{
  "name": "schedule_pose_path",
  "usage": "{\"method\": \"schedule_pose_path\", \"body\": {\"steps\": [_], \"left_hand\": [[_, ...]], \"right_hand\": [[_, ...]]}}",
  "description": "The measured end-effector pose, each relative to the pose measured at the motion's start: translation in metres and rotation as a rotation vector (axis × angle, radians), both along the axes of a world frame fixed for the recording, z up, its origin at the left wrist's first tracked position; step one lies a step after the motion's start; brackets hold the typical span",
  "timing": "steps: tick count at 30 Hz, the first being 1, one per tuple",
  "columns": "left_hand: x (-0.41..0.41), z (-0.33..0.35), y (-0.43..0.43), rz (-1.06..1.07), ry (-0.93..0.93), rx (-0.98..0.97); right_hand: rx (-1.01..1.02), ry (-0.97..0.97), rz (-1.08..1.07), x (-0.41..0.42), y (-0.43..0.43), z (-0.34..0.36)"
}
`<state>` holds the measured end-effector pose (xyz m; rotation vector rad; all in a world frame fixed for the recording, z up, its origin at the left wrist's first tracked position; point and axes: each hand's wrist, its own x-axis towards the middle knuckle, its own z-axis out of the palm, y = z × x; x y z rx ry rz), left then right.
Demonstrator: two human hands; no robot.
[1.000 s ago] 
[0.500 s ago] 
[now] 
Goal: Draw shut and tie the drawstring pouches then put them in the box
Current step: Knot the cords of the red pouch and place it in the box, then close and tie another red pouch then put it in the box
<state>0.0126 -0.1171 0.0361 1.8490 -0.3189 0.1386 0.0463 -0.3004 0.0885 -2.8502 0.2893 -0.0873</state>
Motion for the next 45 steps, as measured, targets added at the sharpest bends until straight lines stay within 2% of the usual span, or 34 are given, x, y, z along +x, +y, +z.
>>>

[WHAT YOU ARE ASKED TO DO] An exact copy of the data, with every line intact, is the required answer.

[REPLY]
{
  "name": "schedule_pose_path",
  "usage": "{\"method\": \"schedule_pose_path\", \"body\": {\"steps\": [_], \"left_hand\": [[_, ...]], \"right_hand\": [[_, ...]]}}",
  "description": "The measured end-effector pose, each relative to the pose measured at the motion's start: translation in metres and rotation as a rotation vector (axis × angle, radians), both along the axes of a world frame fixed for the recording, z up, its origin at the left wrist's first tracked position; step one lies a step after the motion's start; brackets hold the typical span",
  "timing": "steps: tick count at 30 Hz, the first being 1, one per tuple",
  "columns": "left_hand: x (-0.41..0.41), z (-0.33..0.35), y (-0.43..0.43), rz (-1.06..1.07), ry (-0.93..0.93), rx (-0.98..0.97); right_hand: rx (-1.01..1.02), ry (-0.97..0.97), rz (-1.08..1.07), x (-0.41..0.42), y (-0.43..0.43), z (-0.34..0.36)"
}
`<state>` holds the measured end-effector pose (xyz m; rotation vector rad; all in a world frame fixed for the recording, z up, its origin at the left wrist's first tracked position; point and axes: each hand's wrist, its own x-axis towards the middle knuckle, its own z-axis out of the palm, y = z × x; x y z rx ry rz), left then right.
Demonstrator: two human hands; no robot.
[1.000 s ago] 
[0.500 s ago] 
[now] 
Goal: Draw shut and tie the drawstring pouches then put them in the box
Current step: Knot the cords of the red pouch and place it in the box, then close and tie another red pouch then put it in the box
<state>0.0126 -0.1171 0.0361 1.8490 -0.3189 0.1386 0.0463 -0.3004 0.0885 -2.8502 0.2893 -0.0873</state>
Motion for the next 45 steps, as measured, targets added at the sharpest bends until straight lines stay within 2% of the usual span, or 34 are given, x, y, z along +x, +y, +z.
>>>

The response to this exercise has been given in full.